── Records provided ──
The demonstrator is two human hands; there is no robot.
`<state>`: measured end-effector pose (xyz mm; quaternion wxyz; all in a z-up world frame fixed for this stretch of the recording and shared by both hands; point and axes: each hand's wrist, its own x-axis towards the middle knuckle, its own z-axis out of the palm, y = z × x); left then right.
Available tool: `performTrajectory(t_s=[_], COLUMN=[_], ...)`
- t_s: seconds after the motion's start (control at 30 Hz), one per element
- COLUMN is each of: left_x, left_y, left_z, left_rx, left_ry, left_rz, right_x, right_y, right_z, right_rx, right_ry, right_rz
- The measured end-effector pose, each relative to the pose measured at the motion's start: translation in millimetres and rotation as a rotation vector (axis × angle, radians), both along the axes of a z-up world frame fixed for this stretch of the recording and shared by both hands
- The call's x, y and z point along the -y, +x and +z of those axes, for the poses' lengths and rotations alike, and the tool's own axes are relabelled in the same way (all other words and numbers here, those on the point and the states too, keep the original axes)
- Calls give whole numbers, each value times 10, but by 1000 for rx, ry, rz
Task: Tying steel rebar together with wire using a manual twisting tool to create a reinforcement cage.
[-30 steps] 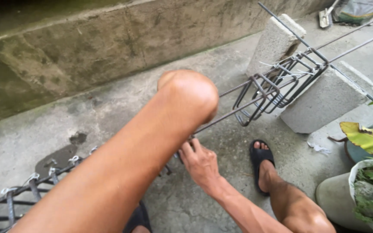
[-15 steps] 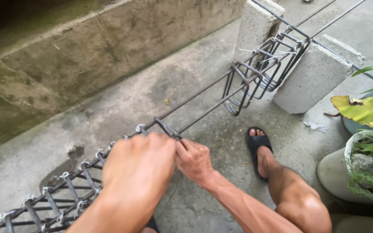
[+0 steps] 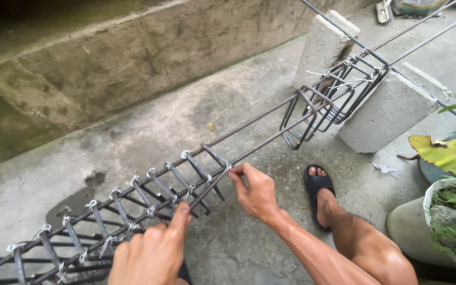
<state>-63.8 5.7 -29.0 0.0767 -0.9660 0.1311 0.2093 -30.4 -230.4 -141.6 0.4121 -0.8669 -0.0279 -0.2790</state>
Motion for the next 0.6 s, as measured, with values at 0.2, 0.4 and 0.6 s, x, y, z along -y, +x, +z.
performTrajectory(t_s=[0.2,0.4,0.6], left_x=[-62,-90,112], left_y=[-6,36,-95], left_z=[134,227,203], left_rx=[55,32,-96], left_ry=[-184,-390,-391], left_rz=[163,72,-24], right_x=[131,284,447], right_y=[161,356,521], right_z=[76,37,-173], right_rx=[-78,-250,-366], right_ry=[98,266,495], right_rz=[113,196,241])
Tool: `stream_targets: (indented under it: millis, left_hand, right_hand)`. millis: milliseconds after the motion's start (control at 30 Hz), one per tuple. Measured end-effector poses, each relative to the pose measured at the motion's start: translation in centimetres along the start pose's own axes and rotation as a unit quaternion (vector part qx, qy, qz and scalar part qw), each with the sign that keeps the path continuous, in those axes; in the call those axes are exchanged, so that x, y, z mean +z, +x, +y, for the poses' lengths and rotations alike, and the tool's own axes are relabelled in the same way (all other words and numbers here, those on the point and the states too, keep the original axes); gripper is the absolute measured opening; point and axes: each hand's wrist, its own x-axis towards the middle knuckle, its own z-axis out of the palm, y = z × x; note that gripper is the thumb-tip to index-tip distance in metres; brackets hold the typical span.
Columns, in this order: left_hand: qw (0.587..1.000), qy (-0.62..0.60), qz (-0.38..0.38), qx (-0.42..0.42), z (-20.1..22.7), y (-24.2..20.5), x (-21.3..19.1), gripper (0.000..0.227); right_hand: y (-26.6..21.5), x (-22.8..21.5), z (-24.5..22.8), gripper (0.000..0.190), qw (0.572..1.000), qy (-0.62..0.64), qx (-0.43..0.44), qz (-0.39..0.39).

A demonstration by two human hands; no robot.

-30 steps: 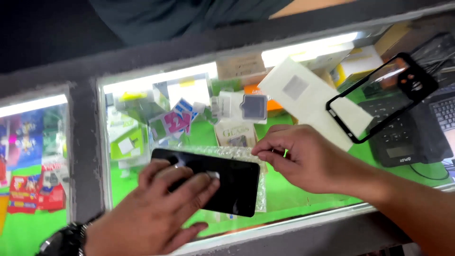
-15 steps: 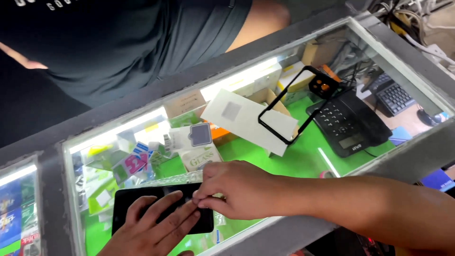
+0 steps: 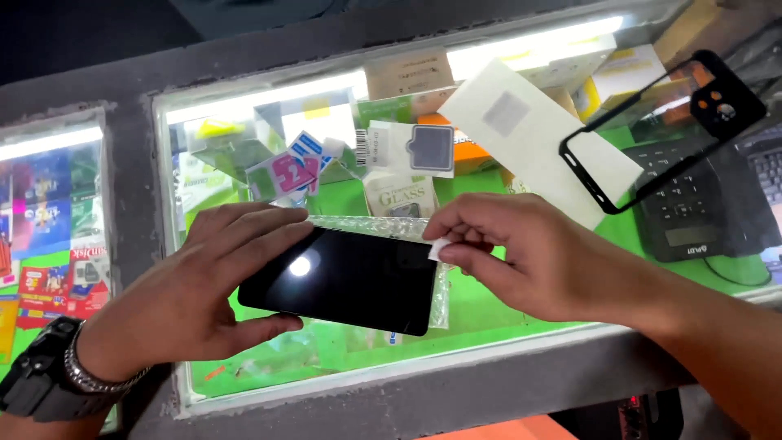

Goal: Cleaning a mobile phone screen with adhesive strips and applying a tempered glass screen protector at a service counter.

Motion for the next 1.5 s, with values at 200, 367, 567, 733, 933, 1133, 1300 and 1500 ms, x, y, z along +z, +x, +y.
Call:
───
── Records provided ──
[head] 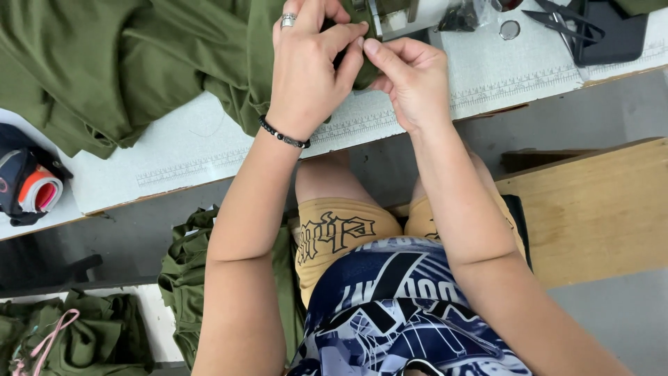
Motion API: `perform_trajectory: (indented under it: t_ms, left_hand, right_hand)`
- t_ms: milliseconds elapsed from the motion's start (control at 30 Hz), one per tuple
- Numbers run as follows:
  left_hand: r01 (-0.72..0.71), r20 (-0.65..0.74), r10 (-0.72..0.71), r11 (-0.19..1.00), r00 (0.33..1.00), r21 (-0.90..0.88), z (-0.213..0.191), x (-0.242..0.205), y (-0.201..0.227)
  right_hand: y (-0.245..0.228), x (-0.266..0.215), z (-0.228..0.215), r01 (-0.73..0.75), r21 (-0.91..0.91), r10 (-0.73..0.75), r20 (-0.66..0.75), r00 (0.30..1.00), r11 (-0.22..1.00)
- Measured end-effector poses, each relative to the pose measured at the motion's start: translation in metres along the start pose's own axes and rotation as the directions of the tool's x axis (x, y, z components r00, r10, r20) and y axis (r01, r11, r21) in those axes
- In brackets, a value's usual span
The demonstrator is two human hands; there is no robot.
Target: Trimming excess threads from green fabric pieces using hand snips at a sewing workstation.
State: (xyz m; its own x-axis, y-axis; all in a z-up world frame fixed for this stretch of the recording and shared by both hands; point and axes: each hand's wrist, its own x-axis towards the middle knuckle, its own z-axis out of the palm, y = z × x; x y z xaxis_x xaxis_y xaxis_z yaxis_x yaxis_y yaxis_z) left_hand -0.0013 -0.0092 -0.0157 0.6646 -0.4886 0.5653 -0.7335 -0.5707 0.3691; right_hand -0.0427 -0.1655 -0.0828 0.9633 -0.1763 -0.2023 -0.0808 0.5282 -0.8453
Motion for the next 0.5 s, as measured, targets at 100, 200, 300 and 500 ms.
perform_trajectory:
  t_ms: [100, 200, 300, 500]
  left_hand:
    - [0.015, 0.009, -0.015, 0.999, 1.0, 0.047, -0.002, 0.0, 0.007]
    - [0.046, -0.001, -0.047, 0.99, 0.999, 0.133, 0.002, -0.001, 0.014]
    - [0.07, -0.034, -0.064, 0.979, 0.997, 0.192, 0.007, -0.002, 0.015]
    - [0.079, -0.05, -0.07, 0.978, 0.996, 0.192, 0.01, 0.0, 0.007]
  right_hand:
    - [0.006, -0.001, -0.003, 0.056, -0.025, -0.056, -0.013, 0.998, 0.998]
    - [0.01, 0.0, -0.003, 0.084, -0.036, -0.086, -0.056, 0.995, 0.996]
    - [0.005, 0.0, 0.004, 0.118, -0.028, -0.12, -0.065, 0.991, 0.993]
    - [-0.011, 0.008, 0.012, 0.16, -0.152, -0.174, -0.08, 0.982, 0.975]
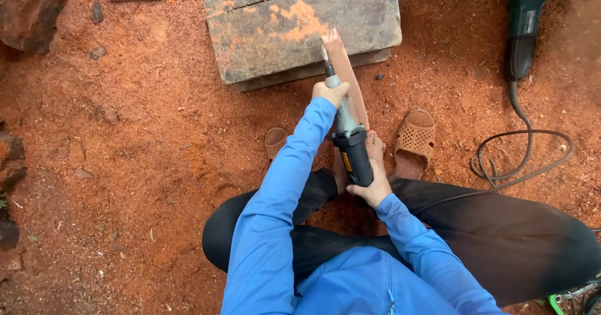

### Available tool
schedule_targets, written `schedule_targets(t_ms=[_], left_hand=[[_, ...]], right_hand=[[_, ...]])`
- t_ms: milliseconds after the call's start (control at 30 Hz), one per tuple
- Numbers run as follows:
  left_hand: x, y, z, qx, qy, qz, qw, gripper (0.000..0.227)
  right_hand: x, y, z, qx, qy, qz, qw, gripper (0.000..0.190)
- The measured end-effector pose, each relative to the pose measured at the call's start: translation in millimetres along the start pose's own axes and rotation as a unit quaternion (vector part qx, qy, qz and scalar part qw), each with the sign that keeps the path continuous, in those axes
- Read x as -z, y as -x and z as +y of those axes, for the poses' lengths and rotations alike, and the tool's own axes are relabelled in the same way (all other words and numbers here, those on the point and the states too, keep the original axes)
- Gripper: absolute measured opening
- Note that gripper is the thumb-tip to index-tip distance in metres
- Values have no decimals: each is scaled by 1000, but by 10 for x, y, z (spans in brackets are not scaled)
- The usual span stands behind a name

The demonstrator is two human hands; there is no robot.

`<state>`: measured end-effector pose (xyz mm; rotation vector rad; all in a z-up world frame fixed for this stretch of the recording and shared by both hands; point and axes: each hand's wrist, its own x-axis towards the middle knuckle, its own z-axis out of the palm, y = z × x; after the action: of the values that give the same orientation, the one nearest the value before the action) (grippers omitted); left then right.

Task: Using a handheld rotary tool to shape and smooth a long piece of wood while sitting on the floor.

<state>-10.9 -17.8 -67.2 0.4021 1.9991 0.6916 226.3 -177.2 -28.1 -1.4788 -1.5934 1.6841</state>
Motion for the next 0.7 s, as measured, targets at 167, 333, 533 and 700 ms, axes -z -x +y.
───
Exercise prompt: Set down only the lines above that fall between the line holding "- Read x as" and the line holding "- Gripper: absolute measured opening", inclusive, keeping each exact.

Response to this exercise:
- Read x as -z, y as -x and z as +y of those axes, for the poses' lengths and rotations alike, and the tool's own axes are relabelled in the same way (all other words and numbers here, those on the point and the states too, keep the original axes)
- Gripper: absolute measured opening

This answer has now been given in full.